PatchSiren cyber security CVE debrief
CVE-2025-9670 Siemens CVE debrief
CVE-2025-9670 is a medium-severity issue tracked by CISA for Siemens SIDIS Prime. The supplied advisory metadata identifies affected versions as earlier than 4.0.800 and describes a remotely reachable flaw with inefficient regular expression complexity, public exploit availability, and an availability-only CVSS impact (5.3). Siemens and CISA recommend updating to V4.0.800 or later.
- Vendor
- Siemens
- Product
- SIDIS Prime
- CVSS
- MEDIUM 5.3
- CISA KEV
- Not listed in stored evidence
- Original CVE published
- 2026-03-10
- Original CVE updated
- 2026-03-12
- Advisory published
- 2026-03-10
- Advisory updated
- 2026-03-12
Who should care
Operators, integrators, and defenders responsible for Siemens SIDIS Prime deployments, especially OT environments where the product may be exposed to untrusted inputs or network-reachable interfaces.
Technical summary
The advisory metadata maps CVE-2025-9670 to Siemens SIDIS Prime vers:intdot/<4.0.800. The issue is described as remotely triggerable and associated with inefficient regular expression complexity, which aligns with an availability impact only in the supplied CVSS vector (CVSS:3.1/AV:N/AC:L/PR:N/UI:N/S:U/C:N/I:N/A:L).
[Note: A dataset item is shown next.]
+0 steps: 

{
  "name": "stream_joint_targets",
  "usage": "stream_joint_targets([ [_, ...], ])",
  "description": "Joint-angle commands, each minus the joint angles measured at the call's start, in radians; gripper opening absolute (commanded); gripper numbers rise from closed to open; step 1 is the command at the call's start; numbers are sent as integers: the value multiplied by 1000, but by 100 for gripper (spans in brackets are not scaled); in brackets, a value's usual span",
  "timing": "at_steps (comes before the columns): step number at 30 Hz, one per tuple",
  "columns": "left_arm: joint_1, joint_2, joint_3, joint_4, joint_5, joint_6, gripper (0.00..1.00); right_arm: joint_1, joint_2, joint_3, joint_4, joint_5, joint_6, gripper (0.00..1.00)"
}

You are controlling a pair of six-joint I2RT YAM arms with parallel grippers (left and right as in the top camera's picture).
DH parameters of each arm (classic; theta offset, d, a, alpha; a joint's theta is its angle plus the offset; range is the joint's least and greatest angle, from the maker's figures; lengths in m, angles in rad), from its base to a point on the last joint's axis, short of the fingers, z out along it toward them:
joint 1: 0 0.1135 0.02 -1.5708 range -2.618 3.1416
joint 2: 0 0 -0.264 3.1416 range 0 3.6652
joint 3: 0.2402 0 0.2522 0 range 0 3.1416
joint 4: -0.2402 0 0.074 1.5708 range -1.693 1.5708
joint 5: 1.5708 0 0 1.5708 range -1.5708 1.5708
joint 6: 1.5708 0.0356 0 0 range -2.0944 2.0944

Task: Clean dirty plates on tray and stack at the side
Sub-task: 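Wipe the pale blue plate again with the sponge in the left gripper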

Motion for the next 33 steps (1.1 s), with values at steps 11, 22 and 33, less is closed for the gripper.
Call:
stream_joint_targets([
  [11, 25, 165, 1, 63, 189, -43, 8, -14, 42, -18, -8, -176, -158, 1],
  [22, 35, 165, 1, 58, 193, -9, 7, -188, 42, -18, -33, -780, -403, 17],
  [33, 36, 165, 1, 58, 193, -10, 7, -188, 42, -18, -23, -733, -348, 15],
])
The corpus also states that a public exploit has been released. The supplied description text mentions mixmark-io turndown/src/commonmark-rules.js, but the canonical advisory metadata and product tree identify Siemens SIDIS Prime as the affected product; this debrief follows the advisory metadata.
Defensive priority
Medium; prioritize faster remediation for exposed or internet-reachable installations because the issue is remote and publicly disclosed.
Recommended defensive actions
- Update Siemens SIDIS Prime to V4.0.800 or later as recommended in the advisory.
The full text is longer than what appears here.